二争点2(民法七〇九条及び失火責任法に基づく責任)について
本件火災を発生させた直接の原因が林の本件工場内における本件たたみ機の電源コードの使用方法にあったことは前示のとおりであるから、失火自体について被告の責任を問うことはできないというべきである。原告らは、被告が林の業務執行について火を失しないように十分配慮する義務があるにもかかわらず、林の電源コードの巻き付け及び綿製品の山積みを放置した旨主張するが、被告が右のような電源コードの使用方法を認識していたとしても、被告は本件工場の賃貸人にすぎず、林の使用者ではないのであって、前記のような双方の営業形態等にかんがみると、電源コードの使用方法及び綿製品の管理の改善について被告が的確な措置をとらなかったからといって、重大な過失、すなわち、ほとんど故意に近い著しい注意義務違反があったとまでいうことはできない。

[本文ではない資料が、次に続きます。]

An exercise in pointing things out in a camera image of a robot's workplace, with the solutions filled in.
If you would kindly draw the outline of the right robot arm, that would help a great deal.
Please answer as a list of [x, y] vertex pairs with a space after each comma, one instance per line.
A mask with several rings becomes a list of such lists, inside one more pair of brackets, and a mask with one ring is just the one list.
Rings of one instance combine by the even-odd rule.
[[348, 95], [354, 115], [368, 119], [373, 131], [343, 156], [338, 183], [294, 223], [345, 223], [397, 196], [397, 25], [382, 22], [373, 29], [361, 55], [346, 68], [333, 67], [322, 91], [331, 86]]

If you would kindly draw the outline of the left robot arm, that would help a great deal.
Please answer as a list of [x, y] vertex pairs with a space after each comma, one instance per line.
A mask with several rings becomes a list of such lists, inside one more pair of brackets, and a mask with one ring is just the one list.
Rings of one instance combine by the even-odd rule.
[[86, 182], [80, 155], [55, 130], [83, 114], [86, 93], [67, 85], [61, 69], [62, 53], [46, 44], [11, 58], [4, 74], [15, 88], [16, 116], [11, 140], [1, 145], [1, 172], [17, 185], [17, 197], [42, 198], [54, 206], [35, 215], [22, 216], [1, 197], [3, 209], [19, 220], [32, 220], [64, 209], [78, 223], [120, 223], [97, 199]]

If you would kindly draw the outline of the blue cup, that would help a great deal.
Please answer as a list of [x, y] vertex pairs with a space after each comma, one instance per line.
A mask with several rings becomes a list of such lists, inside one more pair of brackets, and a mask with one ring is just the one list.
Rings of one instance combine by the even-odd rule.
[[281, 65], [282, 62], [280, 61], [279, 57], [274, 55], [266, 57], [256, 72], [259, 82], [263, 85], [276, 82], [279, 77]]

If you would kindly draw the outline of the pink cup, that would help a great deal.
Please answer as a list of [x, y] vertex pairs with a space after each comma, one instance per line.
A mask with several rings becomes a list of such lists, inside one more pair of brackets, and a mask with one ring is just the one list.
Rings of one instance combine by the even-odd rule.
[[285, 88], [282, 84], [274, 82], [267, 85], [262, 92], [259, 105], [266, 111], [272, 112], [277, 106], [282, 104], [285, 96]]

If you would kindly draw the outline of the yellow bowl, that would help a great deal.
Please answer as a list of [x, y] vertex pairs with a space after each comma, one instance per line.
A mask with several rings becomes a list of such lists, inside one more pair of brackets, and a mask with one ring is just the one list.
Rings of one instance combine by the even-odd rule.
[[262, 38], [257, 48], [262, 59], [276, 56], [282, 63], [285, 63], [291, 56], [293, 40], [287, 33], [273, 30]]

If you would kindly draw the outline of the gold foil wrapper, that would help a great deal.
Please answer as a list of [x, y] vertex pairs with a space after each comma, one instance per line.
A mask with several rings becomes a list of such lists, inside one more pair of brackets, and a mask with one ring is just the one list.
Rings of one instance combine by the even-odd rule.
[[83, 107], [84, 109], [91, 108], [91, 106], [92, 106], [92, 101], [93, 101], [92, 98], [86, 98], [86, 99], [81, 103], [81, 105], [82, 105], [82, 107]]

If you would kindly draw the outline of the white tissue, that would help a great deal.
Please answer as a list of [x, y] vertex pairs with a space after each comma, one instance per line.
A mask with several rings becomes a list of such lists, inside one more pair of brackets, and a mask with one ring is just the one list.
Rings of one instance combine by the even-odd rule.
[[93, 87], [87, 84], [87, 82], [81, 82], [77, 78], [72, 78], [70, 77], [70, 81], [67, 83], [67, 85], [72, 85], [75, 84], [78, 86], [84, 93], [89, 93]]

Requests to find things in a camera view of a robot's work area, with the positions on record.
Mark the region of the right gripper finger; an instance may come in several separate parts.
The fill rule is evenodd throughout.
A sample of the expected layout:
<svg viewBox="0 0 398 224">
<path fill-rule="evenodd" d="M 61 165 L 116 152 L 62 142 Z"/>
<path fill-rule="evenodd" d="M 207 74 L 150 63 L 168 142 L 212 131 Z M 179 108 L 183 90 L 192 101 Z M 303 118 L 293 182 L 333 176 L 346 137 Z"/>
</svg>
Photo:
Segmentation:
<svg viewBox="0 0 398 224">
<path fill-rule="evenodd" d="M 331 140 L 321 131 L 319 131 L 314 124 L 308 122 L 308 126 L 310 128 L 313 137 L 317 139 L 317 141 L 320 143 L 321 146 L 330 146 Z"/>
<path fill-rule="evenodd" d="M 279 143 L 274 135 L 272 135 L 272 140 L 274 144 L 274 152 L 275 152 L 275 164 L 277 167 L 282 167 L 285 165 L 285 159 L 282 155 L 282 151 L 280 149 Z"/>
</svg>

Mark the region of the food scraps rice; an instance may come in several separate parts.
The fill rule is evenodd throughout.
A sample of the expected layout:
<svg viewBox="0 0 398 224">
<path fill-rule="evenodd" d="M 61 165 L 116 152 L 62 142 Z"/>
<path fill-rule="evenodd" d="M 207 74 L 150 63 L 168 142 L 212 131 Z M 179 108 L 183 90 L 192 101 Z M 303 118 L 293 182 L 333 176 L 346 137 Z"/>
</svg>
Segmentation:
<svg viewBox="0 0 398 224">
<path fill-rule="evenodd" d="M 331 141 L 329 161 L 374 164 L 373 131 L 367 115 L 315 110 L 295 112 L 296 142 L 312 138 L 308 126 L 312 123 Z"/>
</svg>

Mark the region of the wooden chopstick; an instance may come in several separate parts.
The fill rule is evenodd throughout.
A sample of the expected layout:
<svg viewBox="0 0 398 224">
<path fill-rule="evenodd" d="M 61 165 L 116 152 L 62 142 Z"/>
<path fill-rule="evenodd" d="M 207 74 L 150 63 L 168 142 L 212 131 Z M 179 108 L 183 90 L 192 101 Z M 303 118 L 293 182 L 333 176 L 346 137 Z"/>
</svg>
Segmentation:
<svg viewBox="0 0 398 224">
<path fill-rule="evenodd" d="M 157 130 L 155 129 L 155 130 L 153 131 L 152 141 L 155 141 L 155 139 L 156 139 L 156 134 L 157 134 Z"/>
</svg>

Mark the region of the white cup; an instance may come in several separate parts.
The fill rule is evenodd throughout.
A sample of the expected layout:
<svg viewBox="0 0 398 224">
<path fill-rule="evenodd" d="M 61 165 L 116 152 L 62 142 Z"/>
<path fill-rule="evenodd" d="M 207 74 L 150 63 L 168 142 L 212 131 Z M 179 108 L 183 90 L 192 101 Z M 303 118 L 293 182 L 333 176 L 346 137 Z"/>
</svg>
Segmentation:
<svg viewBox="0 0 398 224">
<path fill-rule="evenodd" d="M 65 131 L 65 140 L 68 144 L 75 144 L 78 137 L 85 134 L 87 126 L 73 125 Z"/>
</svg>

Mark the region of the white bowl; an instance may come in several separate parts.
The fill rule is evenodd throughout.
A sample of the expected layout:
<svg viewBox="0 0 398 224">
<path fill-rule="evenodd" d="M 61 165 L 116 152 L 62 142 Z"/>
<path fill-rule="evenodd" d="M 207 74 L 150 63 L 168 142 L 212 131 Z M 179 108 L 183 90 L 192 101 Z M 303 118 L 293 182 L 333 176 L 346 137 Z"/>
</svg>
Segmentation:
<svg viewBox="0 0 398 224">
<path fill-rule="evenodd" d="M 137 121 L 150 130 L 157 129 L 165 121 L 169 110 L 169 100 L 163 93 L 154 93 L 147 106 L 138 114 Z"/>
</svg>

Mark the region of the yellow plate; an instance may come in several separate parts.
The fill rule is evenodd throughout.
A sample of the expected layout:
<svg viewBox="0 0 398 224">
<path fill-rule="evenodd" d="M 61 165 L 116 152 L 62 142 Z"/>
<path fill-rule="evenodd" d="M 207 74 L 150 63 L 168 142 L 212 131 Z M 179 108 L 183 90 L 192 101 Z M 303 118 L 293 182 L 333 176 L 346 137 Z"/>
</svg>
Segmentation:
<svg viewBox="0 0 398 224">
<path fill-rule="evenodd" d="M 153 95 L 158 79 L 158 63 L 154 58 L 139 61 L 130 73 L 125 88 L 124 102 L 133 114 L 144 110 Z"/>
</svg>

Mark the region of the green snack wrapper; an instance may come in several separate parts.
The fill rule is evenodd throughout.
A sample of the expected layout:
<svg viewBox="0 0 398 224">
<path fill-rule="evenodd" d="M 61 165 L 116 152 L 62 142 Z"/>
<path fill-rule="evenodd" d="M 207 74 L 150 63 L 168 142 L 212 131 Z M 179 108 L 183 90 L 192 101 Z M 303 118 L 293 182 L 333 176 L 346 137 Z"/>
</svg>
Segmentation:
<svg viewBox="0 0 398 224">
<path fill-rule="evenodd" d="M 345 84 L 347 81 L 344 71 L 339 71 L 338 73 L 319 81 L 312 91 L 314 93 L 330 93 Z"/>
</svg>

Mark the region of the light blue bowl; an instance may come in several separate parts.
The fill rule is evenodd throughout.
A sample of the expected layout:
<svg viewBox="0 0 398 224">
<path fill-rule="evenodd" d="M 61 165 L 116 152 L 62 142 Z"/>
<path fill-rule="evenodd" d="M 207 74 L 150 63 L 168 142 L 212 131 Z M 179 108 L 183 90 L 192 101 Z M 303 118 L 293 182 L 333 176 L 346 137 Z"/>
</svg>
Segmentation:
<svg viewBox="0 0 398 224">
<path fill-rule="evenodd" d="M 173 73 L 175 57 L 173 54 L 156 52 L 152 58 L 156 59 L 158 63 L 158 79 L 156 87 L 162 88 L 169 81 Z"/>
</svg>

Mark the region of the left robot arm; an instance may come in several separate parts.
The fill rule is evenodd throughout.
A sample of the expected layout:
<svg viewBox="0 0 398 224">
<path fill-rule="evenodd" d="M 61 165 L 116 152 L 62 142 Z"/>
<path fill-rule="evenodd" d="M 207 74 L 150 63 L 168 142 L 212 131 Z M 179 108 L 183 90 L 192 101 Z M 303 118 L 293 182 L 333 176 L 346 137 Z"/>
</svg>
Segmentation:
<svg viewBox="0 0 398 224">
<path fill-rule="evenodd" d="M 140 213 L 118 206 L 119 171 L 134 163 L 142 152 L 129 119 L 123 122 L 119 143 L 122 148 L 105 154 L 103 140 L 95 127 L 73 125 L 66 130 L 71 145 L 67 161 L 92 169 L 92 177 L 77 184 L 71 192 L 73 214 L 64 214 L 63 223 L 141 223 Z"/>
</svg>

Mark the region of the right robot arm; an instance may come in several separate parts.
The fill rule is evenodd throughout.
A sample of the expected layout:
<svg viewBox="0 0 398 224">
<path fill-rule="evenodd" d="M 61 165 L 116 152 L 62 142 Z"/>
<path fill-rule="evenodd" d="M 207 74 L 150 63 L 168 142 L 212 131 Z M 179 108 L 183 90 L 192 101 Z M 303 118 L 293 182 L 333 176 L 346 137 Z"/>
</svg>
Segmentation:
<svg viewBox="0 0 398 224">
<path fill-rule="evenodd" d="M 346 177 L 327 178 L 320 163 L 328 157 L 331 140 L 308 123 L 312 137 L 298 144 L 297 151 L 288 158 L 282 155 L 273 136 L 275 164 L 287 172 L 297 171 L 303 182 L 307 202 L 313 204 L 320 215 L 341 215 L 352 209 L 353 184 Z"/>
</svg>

また、林がかつて同種営業をしていた東京都渋谷区の工場が原因不明の火災により焼失し、そのことを被告自身も了知していた事実はあるが(証人林孝一・被告本人)、これによって当然に原告ら主張のごとく被告の注意義務が加重されるものとはいえない。さらに、原告らは、十分な防火・消火設備を設けないまま本件工場を林に賃貸したこと、火災発生後本件工場内の綿製品を外に運び出して放置したためこれを媒介として原告らの居住家屋に延焼させたことについて重大な過失がある旨主張するが、これらは失火自体に関する過失ではないばかりでなく、後段の主張事実を認めるに足りる証拠はなく、また、前段の点についても、消火器及び防火用水を設置するなど一応の防火・消火設備を備えていたことは前示のとおりである。したがって、この点の原告らの主張も採用の限りではない。
第四結論
以上の次第で、その余の点について判断するまでもなく、原告らの請求はいずれも理由がないからこれを棄却し、訴訟費用の負担につき民訴法八九条、九三条一項本文を適用して、主文のとおり判決する。